With the Super Bowl soon to kick off in Houston, the New York Times just ran a story (here) recalling that during the last Super Bowl held in Houston, the notorious “wardrobe malfunction” occurred.  The article highlighted the NFL’s concerns since then in picking halftime performers. To readers of this blog, that incident raises a whole host of other issues, as it triggered a re-examination of the FCC’s indecency rules which, 13 years after the incident, does not appear to have any end in sight. The Super Bowl incident, as well as various other instances of “fleeting expletives” that slipped out during TV awards shows, led to numerous FCC fines in the early 2000s, and a long string of court appeals thereafter. These court appeals culminated in a Supreme Court decision throwing out the FCC’s fines against broadcasters, not because the FCC did not have the authority to issue fines for indecent conduct, but instead because the FCC did not give adequate notice to stations as to what was permitted and what was prohibited as it had not adequately explain why it had decided to abandon its prior policy of just issuing admonitions to stations that had inadvertent fleeting indecency slip-ups.
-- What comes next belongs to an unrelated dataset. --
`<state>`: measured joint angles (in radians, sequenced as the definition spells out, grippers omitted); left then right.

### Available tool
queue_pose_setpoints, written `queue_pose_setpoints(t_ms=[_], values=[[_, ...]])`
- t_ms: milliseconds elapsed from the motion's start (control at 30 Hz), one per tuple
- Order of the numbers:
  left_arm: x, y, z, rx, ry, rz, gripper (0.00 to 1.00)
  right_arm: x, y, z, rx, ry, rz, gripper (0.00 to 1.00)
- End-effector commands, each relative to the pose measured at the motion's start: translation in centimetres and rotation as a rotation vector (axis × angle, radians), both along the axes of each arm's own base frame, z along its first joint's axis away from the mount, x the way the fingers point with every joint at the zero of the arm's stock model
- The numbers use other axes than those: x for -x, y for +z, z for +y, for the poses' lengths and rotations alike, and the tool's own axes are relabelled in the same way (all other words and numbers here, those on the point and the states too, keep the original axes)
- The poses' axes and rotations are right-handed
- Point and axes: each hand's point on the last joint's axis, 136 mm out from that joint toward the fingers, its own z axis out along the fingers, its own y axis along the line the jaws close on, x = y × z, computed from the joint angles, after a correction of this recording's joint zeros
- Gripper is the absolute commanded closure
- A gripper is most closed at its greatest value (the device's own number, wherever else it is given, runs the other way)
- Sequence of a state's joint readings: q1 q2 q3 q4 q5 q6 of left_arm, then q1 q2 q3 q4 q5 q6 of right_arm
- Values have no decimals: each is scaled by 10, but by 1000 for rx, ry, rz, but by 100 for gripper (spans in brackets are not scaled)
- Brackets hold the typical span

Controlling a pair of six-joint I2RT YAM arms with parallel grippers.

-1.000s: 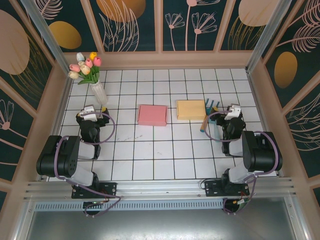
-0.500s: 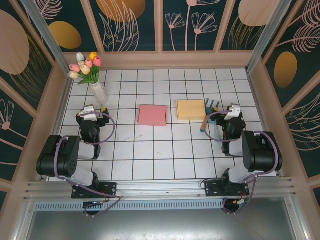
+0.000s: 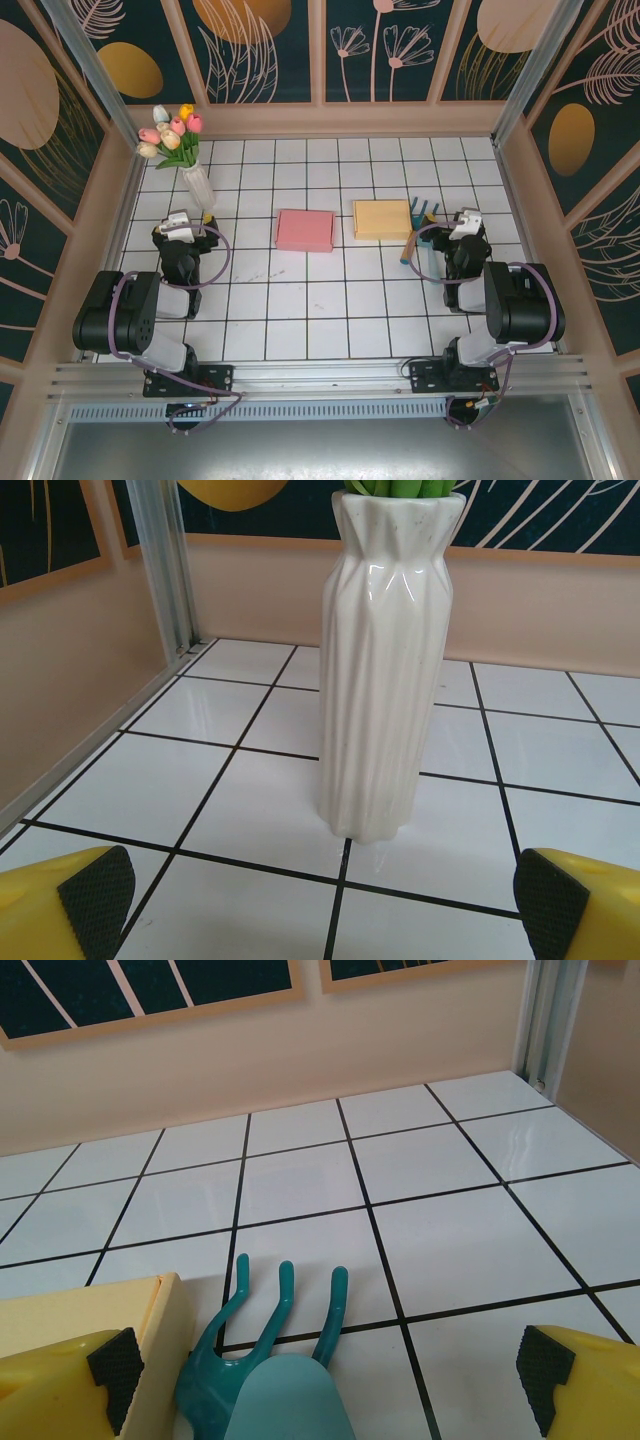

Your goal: Fold the paper box

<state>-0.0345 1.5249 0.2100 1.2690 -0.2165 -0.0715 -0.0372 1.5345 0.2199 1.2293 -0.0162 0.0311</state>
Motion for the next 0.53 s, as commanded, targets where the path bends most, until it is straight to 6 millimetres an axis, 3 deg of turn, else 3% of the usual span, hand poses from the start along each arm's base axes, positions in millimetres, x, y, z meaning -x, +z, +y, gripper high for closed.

After the Supreme Court’s decision almost 5 years ago, the FCC initiated a proceeding to re-examine its indecency rules which drew broad comment and much controversy (which we wrote about here and here). But no resolution to that proceeding has ever been reached (see our article here reacting to a Washington Post article asking what the current bounds of broadcast indecency are). In the last several years, but for one $325,000 fine for what the FCC believed to be an egregious violation of the rules, we have not seen much indecency enforcement out of the FCC. Will that change in the next administration? That is one question to which we don’t have the answer – as indecency is a notoriously difficult area in which to make rules. Limits are hard to define, and it is extremely sensitive politically to adopt positions relaxing any FCC enforcement. Perhaps it won’t be until the next wardrobe malfunction or the next egregious violation that we will see any further clarification of the FCC’s indecency rules.